1921 EMF Electrical Year Book lists both Ruby Chemical and Ruby Fluid Alphabetically:

RUBY CHEMICAL CO., THE -  68-70 McDowell, Columbus, Ohio. Manufacturer of soldering flux. Business established 1909. President, Dr. A. P. Taylor; vice president, H. A. Bishop; secretary, treasurer and general manager, Fred H. Perfect.  

RUBYFLUID.-Trade name for soldering flux manufactured by the Ruby Chemical Co., 68-70 McDowell, Columbus 8, Ohio

1941 - RadioCraft Magazine lists Ruby Chemical at the address 68 -70 McDowell St., Columbus, Ohio, "Rubyfluid " as a maker of solder, flux and solder paste.

Official Gazette of the United States Patent Office lists serial 441,747 as a patent filed in March 20th for Ruby's stainless steel soldering fluid. They claim use since June 1937.

1946 - Radio Magazine -  Ads display large tins with screw caps. But the address is now 61 McDowell Street, Columbus, OH.

1951 - Hardware Age, advertisement list Ruby Checmical is listed at 56 McDowell Street.

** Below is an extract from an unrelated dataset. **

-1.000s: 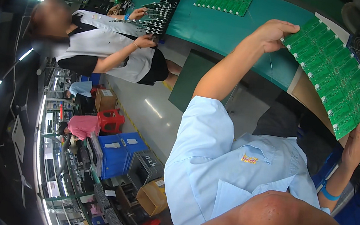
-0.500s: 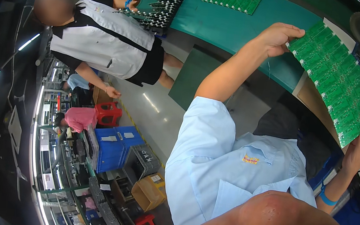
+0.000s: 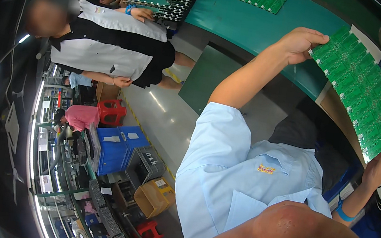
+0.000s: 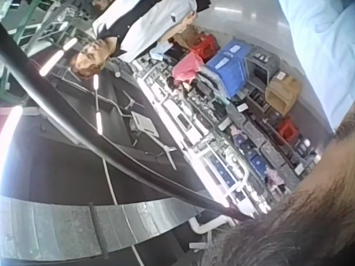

1956  Official Gazette of the United States Patent Office lists registration 144,038 filed by Fred H. Perfect for a Rubyfluid logo.

1971 World Aviation Directory lists the Ruby Chemical Co at 68-70 McDowell St. , Columbus , Ohio 43216 ( Tel . 614 221-3055) and Dale F. Baker General Manager.

1975 - Directory of Ohio Manufacturers lists the same address as above for Ruby Chemical as in 1971 but Dale F. Baker now as treasurer.

2010 - Superior Flux purchases Ruby Chemical, the makers of RubyFluid Liquid Flux and RubyFluid Paste Flux, located at 6615 Parkland Blvd. Cleveland, OH 44139


I did find one anachronistic reference to Ruby Chemical (above).  All reputable sources cite the formation of the Ruby Chemical company as 1907.  But I found another, earlier reference in a July 1891 issue of Pharmaceutical Era.  It's in st. Louis, MO instead of Johnstown, OH. Disambiguation is difficult on 100+ year old citations but I found a J. C. Grant Chemical Company which moved to East St. Louis from Chicago in 1902 at the same address. They're separated from each other at that address by at least a decade, and to our Ruby Chemical by some 400 miles.